Interestingly, a large number of disease-associated human interactors (178 proteins or 29.1%) are exclusively intracellular (Fig. 2C), suggesting additional interaction schemes. MAM (microbial anti-inflammatory molecule), a secreted protein from Faecalibacterium prausnitzii, can inhibit NF-κB signaling and increase tight junction integrity, whether it is introduced via gavage in mouse models, or when it is ectopically expressed from within intestinal epithelial cells in vitro [62], suggesting that it is uptaken by cells in vivo. Bacterial products or, in some cases, intact bacteria, may be endo-, pino-, or transcytosed, a process that can be initiated by receptors [63, 64], allowing bacterial proteins to access cytoplasmic and even nuclear targets. Alternatively, membrane vesicles, decorated with proteins and carrying periplasmic, cytoplasmic, and intracellular membrane proteins as cargo, can be uptaken by human cells via endocytosis or membrane diffusion [65]. Although membrane vesicles have been well-documented in Gram-negative bacteria, an example of vesicle production by Gram-positive segmented filamentous bacteria was recently shown to interact with intestinal epithelial cells and promote the induction of Th17 cells [66].

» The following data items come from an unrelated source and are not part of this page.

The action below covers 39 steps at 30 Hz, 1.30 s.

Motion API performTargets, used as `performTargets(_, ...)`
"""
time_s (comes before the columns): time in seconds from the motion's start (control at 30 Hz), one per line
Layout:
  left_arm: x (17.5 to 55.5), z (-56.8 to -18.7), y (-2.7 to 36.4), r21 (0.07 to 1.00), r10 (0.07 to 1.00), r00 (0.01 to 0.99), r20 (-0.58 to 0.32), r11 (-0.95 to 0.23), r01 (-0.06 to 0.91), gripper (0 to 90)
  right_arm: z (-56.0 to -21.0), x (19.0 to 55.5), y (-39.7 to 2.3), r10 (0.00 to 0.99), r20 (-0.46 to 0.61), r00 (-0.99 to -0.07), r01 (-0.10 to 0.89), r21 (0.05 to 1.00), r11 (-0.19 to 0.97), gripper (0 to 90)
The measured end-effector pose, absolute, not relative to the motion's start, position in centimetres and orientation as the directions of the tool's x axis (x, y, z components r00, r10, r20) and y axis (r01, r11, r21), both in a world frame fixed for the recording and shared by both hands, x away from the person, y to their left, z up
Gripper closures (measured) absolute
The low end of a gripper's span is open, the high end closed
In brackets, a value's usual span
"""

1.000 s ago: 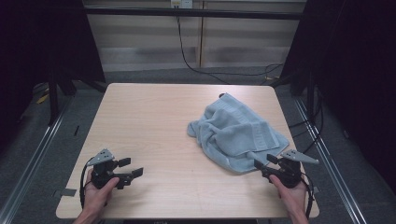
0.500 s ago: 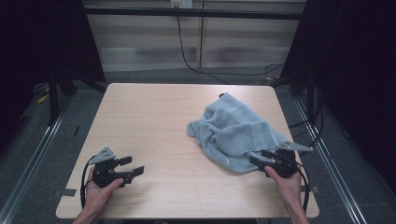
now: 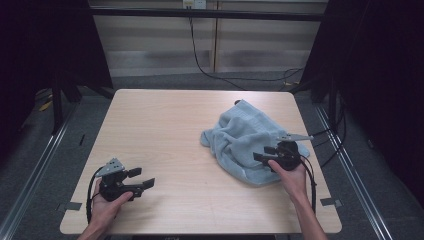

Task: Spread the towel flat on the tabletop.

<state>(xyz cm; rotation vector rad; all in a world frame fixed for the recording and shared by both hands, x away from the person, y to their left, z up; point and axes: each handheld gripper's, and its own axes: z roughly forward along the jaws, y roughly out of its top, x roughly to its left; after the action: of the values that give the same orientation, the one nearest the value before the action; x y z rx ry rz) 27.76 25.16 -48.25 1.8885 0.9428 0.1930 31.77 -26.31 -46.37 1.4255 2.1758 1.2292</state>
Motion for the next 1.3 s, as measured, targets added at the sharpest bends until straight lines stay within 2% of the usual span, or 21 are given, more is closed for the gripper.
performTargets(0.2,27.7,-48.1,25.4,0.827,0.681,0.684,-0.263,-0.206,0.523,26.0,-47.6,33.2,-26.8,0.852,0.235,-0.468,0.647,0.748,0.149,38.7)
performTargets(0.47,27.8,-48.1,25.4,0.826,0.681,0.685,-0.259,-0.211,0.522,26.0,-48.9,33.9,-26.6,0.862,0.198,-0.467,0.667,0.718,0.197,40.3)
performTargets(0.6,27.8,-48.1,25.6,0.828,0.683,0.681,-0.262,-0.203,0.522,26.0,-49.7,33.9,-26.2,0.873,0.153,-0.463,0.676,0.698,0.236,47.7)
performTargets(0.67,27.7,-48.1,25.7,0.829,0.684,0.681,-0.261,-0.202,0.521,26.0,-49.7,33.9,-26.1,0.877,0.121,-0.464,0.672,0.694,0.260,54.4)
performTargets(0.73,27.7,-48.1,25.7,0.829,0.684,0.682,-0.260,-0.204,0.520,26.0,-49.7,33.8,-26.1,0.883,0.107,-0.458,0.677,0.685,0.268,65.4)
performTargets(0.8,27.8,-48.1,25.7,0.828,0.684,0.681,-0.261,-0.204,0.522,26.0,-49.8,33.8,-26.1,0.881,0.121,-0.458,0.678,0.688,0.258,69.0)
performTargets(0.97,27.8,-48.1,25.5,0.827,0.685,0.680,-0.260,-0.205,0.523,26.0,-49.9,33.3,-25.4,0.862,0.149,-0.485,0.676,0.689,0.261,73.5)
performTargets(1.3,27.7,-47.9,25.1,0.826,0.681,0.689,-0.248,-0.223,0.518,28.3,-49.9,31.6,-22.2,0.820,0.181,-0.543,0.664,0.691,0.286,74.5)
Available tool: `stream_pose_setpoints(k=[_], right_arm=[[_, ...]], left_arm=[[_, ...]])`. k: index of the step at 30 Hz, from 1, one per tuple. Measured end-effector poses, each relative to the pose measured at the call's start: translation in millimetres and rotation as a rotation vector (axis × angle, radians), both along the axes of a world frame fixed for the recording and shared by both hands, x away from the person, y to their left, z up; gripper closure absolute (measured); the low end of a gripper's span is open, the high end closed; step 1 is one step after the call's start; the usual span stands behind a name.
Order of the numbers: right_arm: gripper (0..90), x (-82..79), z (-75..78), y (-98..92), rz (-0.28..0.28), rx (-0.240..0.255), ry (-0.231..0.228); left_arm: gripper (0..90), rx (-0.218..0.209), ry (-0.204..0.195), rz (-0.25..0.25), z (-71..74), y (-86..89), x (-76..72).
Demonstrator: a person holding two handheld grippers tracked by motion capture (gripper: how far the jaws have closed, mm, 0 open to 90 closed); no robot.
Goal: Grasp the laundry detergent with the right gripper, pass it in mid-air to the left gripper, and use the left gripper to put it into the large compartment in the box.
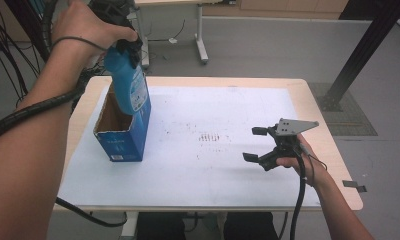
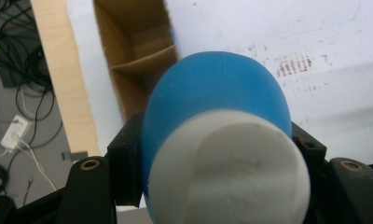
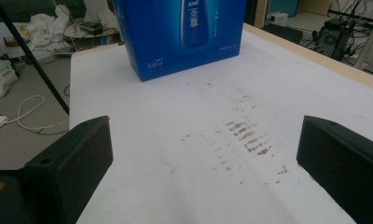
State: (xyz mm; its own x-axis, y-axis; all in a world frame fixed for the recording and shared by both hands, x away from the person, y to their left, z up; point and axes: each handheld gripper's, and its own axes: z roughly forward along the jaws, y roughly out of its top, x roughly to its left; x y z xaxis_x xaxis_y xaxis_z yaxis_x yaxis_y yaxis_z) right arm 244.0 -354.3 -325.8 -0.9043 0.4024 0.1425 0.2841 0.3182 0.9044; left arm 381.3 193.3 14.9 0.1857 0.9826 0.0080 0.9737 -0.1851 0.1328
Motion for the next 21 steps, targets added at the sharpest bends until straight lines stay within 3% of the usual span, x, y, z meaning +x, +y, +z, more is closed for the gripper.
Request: stream_pose_setpoints(k=[6,12,17,21], right_arm=[[3.4,1.5,0.6,3.1,0.002,-0.002,-0.004],[3.4,3.4,2.0,5.9,0.001,-0.003,-0.008],[4.0,5.1,3.4,8.0,0.001,0.003,-0.012],[4.0,5.9,5.0,8.0,0.0,-0.003,-0.016]], left_arm=[[37.6,-0.012,-0.021,0.069,-4.7,17.6,1.1],[37.7,0.018,-0.041,0.108,-9.7,23.0,4.8],[37.7,-0.006,-0.046,0.17,-21.4,37.5,8.4],[37.7,0.012,-0.053,0.194,-28.2,39.7,9.9]])
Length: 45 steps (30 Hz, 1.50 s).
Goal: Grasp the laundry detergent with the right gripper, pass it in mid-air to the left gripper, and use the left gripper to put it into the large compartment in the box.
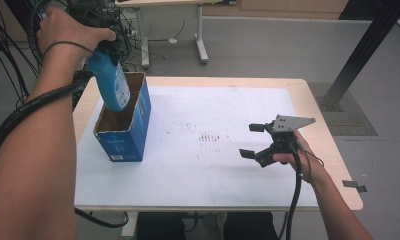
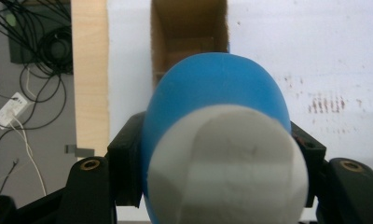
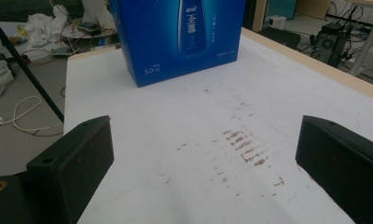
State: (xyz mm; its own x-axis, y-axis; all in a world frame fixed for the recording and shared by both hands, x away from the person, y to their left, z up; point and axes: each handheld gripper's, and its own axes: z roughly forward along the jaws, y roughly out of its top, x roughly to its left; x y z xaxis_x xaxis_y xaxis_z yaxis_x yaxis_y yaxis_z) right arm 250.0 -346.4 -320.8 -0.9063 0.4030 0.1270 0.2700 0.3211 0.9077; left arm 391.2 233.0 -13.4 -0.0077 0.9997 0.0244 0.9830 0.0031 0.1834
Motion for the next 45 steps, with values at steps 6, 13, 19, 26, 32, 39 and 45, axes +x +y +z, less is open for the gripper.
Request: stream_pose_setpoints(k=[6,13,19,26,32,39,45], right_arm=[[4.0,-0.3,1.4,-2.4,-0.013,0.001,-0.005],[4.0,-0.7,1.9,-4.0,-0.021,0.0,-0.009],[4.0,-1.4,3.0,-5.1,-0.027,-0.004,-0.011],[4.0,-2.6,3.4,-7.8,-0.037,-0.006,-0.008],[4.0,-2.4,0.6,-9.0,-0.04,-0.009,0.0],[4.0,-1.6,-0.2,-9.9,-0.042,-0.015,0.003],[4.0,-2.0,-2.0,-9.2,-0.049,-0.024,0.017]], left_arm=[[37.7,0.001,0.031,0.015,-10.8,4.4,6.0],[37.7,0.005,0.05,0.014,-21.0,1.8,10.4],[37.7,0.003,0.066,0.02,-32.3,1.2,13.5],[37.7,0.005,0.085,0.017,-48.7,0.5,18.0],[37.8,0.004,0.113,0.012,-68.0,-1.2,23.3],[37.8,-0.001,0.129,0.008,-83.9,0.5,26.2],[37.8,0.011,0.149,0.007,-103.7,0.3,27.9]])
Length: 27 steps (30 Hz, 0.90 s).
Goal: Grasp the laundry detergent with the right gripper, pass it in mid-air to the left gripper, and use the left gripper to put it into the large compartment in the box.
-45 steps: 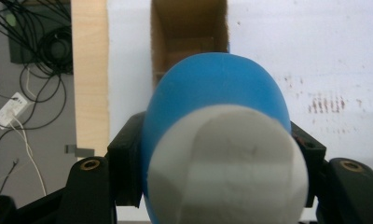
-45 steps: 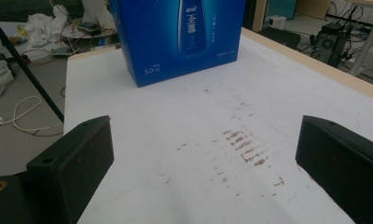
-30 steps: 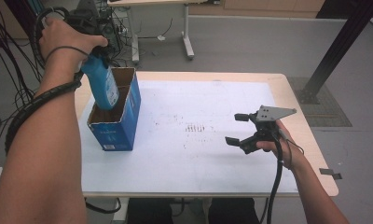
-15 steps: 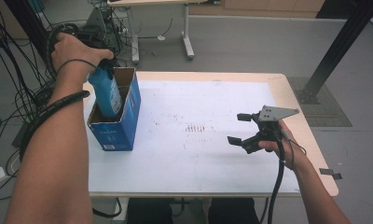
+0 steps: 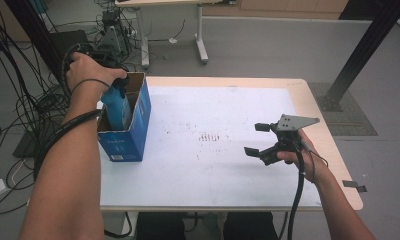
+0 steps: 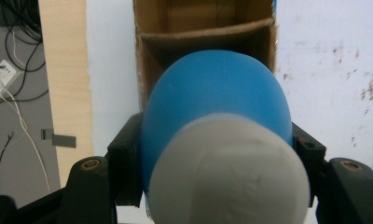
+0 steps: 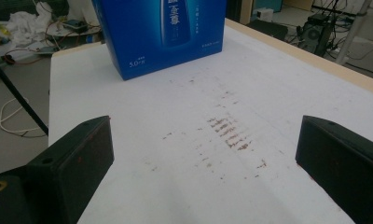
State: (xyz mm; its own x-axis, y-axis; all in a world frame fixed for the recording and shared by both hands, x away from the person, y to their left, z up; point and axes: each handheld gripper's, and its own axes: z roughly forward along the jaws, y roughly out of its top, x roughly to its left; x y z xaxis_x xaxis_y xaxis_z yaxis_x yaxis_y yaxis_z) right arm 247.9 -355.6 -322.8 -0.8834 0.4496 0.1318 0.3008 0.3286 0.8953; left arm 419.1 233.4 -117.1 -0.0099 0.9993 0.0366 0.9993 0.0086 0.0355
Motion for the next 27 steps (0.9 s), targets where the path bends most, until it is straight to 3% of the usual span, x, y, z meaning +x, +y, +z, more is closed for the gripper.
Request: stream_pose_setpoints(k=[15,21,27], right_arm=[[4.1,-3.2,-2.5,-1.7,-0.015,-0.004,0.01],[4.1,-4.8,-2.5,-5.0,-0.022,-0.006,0.009],[4.2,-5.9,-4.1,-6.2,-0.026,-0.009,0.015]], left_arm=[[37.8,-0.005,0.044,0.0,-30.3,-0.3,3.5],[37.8,-0.026,0.069,-0.001,-45.4,2.4,5.0],[37.8,-0.015,0.088,-0.004,-56.0,-0.2,5.9]])
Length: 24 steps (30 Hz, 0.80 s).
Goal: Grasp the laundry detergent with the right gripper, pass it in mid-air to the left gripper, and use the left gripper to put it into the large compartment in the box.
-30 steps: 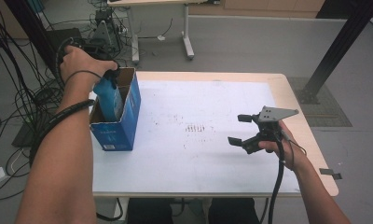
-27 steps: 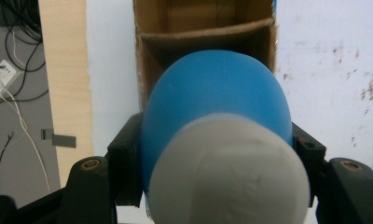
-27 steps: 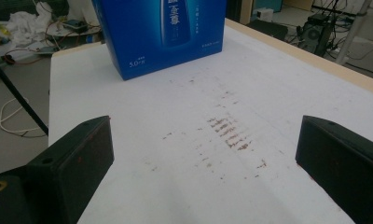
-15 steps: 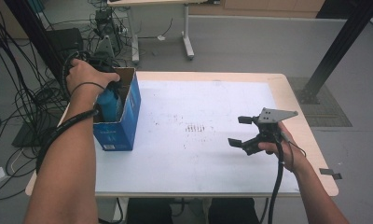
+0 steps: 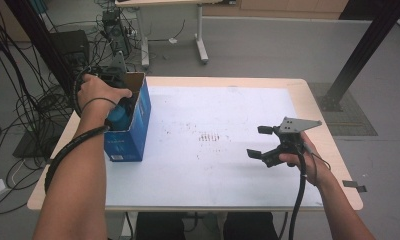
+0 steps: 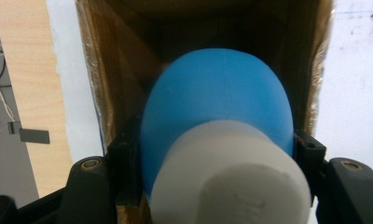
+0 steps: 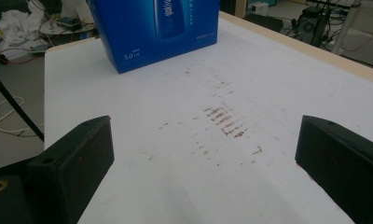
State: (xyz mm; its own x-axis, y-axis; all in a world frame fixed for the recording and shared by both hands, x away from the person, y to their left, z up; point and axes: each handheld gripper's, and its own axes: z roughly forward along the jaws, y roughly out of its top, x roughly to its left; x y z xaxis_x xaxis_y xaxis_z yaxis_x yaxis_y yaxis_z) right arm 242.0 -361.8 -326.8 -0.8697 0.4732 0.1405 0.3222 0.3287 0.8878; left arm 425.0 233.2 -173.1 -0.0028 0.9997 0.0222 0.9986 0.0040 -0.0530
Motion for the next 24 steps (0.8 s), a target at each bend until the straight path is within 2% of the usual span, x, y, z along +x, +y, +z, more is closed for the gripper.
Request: stream_pose_setpoints(k=[5,15,24], right_arm=[[4.2,-1.0,-0.4,-0.9,-0.003,0.0,0.002],[4.2,-1.5,0.0,-1.2,-0.006,-0.001,0.003],[4.3,-1.5,-1.0,-0.4,-0.005,0.001,0.007]], left_arm=[[37.8,-0.002,0.02,-0.001,-8.0,0.9,1.3],[37.8,-0.008,0.034,-0.009,-18.3,0.6,1.2],[37.7,-0.008,0.028,-0.007,-19.0,1.0,0.0]])
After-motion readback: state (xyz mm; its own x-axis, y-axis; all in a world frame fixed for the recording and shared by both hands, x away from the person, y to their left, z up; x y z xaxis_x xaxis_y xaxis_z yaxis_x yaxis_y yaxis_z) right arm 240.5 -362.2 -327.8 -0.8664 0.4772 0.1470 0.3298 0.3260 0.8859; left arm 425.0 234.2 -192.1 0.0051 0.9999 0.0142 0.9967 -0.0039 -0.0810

Accordingly, bacterial proteins interacting with human secreted and surface proteins would be expected to contain signatures of surface localization or extracellular secretion. Indeed, we find that 12.2% of the disease-associated microbiome proteins are predicted to contain signal peptides allowing for secretion by the Sec or Tat pathways (Fig. 2D), which are ubiquitous across phyla (Additional file 2: Fig. S9). These systems typically work alongside additional secretion systems to situate proteins in the cell membrane or secrete them extracellularly, though their associated signal peptides are more difficult to predict [67, 68]. Another 16.6% of disease-associated microbiome proteins are predicted to be transmembrane, albeit with unknown orientation. Surface localization would potentially allow for direct contact between human proteins and either live or intact bacteria, or proteins on the surface of bacterially-produced membrane vesicles. A small number of proteins were found destined for the cell wall (Fig. 2D). To our surprise, secreted and surface proteins were found to be negatively enriched in the disease-associated bacterial interactors.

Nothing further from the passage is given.